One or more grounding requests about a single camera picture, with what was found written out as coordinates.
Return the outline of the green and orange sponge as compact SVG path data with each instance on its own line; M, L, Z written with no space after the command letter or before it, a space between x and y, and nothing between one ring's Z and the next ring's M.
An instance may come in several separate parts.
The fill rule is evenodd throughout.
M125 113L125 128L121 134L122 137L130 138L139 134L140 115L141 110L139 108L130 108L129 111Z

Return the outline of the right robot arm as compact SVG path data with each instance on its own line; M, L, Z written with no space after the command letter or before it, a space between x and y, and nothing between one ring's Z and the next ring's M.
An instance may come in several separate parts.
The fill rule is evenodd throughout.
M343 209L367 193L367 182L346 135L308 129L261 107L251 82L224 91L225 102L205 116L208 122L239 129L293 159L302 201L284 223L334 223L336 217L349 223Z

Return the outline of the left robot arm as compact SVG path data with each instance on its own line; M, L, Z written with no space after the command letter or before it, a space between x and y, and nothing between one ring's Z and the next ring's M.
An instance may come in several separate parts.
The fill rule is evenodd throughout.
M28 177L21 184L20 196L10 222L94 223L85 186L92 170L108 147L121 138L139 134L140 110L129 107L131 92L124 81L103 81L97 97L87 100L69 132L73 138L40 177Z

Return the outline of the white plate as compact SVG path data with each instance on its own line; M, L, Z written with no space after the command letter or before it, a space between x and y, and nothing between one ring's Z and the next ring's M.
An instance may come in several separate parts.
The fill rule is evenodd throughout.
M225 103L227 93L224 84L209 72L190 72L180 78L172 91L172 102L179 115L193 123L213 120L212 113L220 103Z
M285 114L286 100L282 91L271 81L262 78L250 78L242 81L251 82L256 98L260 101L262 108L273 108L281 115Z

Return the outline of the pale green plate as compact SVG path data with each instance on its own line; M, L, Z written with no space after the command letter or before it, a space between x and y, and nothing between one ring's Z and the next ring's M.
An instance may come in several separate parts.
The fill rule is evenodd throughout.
========
Retype every line of the data, keeping each one exactly as it is.

One or more grounding requests about a single camera picture, with what was found written out as coordinates.
Return the outline of the green and orange sponge as compact SVG path data with each instance on its own line; M, L, Z written with no space after the command letter or before it, a space between x and y, and nothing between one ring's Z and the next ring's M.
An instance may come in several separate parts.
The fill rule is evenodd throughout.
M125 113L125 128L121 134L122 137L130 138L139 134L140 115L141 110L139 108L130 108L129 111Z

Return the outline of the right robot arm as compact SVG path data with each instance on its own line; M, L, Z written with no space after the command letter or before it, a space between x and y, and nothing between one ring's Z and the next ring's M.
An instance may come in several separate parts.
The fill rule is evenodd throughout.
M343 209L367 193L367 182L346 135L308 129L261 107L251 82L224 91L225 102L205 116L208 122L239 129L293 159L302 201L284 223L334 223L336 217L349 223Z

Return the outline of the left robot arm as compact SVG path data with each instance on its own line; M, L, Z written with no space after the command letter or before it, a space between x and y, and nothing between one ring's Z and the next ring's M.
An instance may come in several separate parts.
The fill rule is evenodd throughout.
M28 177L21 184L20 196L10 222L94 223L85 186L92 170L108 147L121 138L139 134L140 110L129 107L131 92L124 81L103 81L97 97L87 100L69 132L73 138L40 177Z

Return the outline of the white plate as compact SVG path data with each instance on its own line; M, L, Z written with no space after the command letter or before it, a space between x and y, and nothing between one ring's Z and the next ring's M.
An instance may come in several separate parts.
The fill rule is evenodd throughout.
M225 103L227 93L224 84L209 72L190 72L180 78L172 91L172 102L179 115L193 123L213 120L212 113L220 103Z
M285 114L286 100L282 91L271 81L262 78L250 78L242 81L251 82L256 98L260 101L262 108L273 108L281 115Z

Return the outline of the pale green plate as compact SVG path data with each instance on its own line; M, L, Z written with no space after the command letter or before it, a space between x and y, and nothing between one ring's Z and the next ring's M.
An instance may come in several separate parts.
The fill rule is evenodd throughout.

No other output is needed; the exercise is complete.